With climbing I tend to prefer a shell with a short waist that doesn't cover up the harness: easier to check the tie-in or clip/unclip gear to/from the gear loops.

Since I usually wear a helmet outside, I have a thin cap that can fit between the helmet cage and the top of the helmet. If I"m standing around and can't easily get to the pack, I can still readily get to it, put it on, and put the helmet over that. A thin balaclava works too. An easily adjustable helmet cage is a good idea so it can be quickly adjusted to wearing the cap or not wearing the cap.

If I feel I need to cover the hands, leather-palmed gloves are good. They are usually in the pockets of the shell if not being worn. If it's slab climbing, one often has a lot of hand-skin in contact with the rock which will suck the heat right out. A layer of leather can make all the difference while climbing cold rock ... and this is where tip-less gloves are important to me (although tips can still get numb).
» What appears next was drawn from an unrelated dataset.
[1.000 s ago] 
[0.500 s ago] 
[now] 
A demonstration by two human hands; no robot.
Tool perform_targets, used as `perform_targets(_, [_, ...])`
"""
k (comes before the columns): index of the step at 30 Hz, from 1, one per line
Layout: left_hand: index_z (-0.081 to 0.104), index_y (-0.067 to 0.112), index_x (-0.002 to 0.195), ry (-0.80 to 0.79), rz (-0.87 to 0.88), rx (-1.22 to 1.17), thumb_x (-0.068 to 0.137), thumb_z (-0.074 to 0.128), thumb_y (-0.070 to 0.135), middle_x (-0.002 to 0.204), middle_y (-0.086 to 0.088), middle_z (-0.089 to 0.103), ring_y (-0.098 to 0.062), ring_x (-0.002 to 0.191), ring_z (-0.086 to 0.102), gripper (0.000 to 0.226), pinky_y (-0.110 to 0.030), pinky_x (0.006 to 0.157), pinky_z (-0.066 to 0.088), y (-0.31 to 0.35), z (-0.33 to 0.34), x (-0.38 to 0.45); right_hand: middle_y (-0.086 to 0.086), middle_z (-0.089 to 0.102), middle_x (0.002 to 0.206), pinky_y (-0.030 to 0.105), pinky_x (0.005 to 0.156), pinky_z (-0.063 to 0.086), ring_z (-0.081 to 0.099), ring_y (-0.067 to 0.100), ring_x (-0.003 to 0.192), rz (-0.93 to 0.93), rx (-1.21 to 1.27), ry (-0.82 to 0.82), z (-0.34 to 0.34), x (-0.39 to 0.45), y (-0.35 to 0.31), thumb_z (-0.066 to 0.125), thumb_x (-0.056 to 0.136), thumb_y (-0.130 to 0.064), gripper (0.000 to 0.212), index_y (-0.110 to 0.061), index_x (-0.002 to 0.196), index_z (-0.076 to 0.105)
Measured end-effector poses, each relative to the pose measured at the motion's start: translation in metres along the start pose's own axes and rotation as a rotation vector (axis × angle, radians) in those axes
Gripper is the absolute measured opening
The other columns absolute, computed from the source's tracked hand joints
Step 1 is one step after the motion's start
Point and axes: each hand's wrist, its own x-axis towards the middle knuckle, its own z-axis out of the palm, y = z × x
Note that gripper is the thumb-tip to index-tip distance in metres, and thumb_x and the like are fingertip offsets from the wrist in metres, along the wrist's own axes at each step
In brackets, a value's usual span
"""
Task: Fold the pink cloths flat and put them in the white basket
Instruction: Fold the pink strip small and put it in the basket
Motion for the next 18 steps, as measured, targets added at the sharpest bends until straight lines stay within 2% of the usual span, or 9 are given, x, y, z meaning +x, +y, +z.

Yes, layers. And unlike hiking, slightly over-layering is not so bad. I mean, if I have it just right, I get a little warm while climbing and don't get too cold while belaying. And that big-ass puffy jacket mentioned up-thread is nice to have while standing around at the base of the climb or sometimes even on the climb itself depending on the style of climbing.

And sometimes a thin sock under the climbing shoe helps.